Yes of course, on average each adult has about 1 child, not 0.3 or 0.36. So there are probably slightly more adults who had unemployed parents than ones who had employed parents.
If you can be bothered to make some assumptions and calculation, feel free to do so, but i fail to see the relevance. We're not paying Child Benefit for the ones who have grown up.
B, good riposte to W42 but you are overlooking that a lot of people like having kids. They're hours of fun.
Mark do people really have lots of kids, like six or seven, because they like having kids? I suppose that there must be some that do, but is it a statistical significant number?

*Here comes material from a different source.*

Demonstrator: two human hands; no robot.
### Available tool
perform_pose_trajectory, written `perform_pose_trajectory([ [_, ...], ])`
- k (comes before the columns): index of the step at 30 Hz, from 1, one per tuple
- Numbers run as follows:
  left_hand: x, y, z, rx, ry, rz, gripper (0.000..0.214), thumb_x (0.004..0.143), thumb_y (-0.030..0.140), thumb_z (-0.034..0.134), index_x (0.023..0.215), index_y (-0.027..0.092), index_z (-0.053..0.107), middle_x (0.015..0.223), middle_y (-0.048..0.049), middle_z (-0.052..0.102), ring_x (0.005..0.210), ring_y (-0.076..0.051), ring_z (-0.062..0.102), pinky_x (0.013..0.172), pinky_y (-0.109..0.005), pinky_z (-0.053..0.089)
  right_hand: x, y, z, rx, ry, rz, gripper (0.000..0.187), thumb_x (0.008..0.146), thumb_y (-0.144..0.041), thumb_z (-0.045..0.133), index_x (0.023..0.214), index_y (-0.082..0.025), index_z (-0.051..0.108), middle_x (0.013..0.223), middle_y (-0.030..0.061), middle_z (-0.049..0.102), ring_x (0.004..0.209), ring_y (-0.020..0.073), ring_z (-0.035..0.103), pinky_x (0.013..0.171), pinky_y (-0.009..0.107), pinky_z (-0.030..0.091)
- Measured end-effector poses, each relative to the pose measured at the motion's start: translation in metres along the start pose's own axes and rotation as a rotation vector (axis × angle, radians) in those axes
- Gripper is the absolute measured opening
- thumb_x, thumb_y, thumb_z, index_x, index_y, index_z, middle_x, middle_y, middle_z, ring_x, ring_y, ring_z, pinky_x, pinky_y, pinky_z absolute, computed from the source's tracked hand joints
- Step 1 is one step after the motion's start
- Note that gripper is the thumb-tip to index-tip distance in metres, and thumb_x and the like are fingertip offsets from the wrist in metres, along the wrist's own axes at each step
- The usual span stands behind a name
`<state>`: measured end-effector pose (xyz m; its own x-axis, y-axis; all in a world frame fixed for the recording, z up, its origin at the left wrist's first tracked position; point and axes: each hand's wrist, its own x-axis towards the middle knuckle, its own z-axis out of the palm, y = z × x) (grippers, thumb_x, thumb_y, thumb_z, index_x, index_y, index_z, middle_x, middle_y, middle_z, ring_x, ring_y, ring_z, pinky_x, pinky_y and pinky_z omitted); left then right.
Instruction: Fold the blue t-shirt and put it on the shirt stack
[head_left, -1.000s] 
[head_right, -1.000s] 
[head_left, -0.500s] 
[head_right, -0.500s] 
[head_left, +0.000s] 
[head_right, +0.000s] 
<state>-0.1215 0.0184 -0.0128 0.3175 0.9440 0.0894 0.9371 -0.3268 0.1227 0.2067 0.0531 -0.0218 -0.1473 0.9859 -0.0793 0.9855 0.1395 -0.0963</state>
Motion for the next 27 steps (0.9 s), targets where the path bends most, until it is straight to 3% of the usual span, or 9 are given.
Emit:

Anyhow, all this is bollox anyway. It must cost the state less to have one workless family with ten children and four with none than five families with two or ten families with one, because of the economies of scale.
B, OT1H, kids are a joy and delight. OTOH, kids are also a complete terror and waste of your precious time and money.
With most couples, these two forces balance out and they have one, two or three kids.
With some, the latter force gets the upper hand and they have no kids. With some people, the former force gets the upper hand and they have four or five or some such silly number.
And one woman in a million is addicted to having babies, there was a TV series about it recently, they'll have one baby every year until they hit menopause.
None of this is in any way statistically significant or relevant to anything in particular.
Do you think a family of 7 children is not a huge family?
LF, my words were: "With some people, the former force gets the upper hand and they have four or five or some such silly number."
So you can take it as read that I (personally) think that anything more than three is "huge" and certainly seven.
But there are only 3,200 families with 7 kids on benefits, that is a statistical blip and nothing of wider concern.